• Task prompt
When you reach the line that contains "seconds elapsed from" in the data below, start reproducing lines exactly, and stop after the line that contains "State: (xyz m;".

• Given material
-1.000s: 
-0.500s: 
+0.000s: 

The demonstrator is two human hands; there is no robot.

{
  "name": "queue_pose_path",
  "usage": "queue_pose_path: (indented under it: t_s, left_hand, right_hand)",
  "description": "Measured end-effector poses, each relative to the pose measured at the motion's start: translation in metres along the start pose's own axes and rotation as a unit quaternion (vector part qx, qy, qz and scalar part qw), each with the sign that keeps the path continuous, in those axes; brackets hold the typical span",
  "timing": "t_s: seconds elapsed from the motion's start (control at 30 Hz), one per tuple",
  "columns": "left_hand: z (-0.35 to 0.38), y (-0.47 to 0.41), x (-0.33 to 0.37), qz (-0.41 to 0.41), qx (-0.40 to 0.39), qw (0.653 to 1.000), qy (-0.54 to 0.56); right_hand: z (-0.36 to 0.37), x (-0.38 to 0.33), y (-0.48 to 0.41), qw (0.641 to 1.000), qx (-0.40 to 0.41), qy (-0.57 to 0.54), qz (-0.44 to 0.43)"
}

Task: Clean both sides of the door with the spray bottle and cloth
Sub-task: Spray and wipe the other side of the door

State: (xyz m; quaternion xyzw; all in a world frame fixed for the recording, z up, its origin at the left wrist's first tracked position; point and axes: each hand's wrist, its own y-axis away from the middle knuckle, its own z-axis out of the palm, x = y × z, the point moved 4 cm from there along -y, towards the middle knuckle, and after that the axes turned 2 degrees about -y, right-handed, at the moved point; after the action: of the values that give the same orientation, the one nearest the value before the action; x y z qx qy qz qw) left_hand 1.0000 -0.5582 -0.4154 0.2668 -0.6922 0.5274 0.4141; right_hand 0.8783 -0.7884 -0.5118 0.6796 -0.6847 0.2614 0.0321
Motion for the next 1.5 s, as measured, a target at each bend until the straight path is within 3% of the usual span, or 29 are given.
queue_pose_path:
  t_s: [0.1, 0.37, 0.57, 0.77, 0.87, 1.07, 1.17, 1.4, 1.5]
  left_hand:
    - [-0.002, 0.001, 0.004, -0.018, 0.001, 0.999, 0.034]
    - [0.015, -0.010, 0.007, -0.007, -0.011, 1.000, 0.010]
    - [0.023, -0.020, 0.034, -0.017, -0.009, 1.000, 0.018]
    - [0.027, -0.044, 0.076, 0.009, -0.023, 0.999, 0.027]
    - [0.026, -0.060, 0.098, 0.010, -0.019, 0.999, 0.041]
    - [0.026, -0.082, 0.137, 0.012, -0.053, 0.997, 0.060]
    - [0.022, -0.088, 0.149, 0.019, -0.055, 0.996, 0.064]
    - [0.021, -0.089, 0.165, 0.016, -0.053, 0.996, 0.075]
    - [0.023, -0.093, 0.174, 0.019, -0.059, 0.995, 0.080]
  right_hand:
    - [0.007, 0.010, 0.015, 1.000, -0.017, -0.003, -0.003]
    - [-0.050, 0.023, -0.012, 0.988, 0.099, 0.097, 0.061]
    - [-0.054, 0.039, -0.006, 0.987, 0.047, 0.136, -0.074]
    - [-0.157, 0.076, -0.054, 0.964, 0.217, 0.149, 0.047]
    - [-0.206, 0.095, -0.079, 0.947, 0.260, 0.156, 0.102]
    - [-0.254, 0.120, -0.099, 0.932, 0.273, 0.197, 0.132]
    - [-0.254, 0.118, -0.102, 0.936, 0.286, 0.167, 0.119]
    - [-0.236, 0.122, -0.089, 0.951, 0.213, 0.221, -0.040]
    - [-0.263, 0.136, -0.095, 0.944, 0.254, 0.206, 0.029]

• Response
  "timing": "t_s: seconds elapsed from the motion's start (control at 30 Hz), one per tuple",
  "columns": "left_hand: z (-0.35 to 0.38), y (-0.47 to 0.41), x (-0.33 to 0.37), qz (-0.41 to 0.41), qx (-0.40 to 0.39), qw (0.653 to 1.000), qy (-0.54 to 0.56); right_hand: z (-0.36 to 0.37), x (-0.38 to 0.33), y (-0.48 to 0.41), qw (0.641 to 1.000), qx (-0.40 to 0.41), qy (-0.57 to 0.54), qz (-0.44 to 0.43)"
}

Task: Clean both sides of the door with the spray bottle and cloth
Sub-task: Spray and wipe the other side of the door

State: (xyz m; quaternion xyzw; all in a world frame fixed for the recording, z up, its origin at the left wrist's first tracked position; point and axes: each hand's wrist, its own y-axis away from the middle knuckle, its own z-axis out of the palm, x = y × z, the point moved 4 cm from there along -y, towards the middle knuckle, and after that the axes turned 2 degrees about -y, right-handed, at the moved point; after the action: of the values that give the same orientation, the one nearest the value before the action; x y z qx qy qz qw) left_hand 1.0000 -0.5582 -0.4154 0.2668 -0.6922 0.5274 0.4141; right_hand 0.8783 -0.7884 -0.5118 0.6796 -0.6847 0.2614 0.0321

There is no more to the exercise.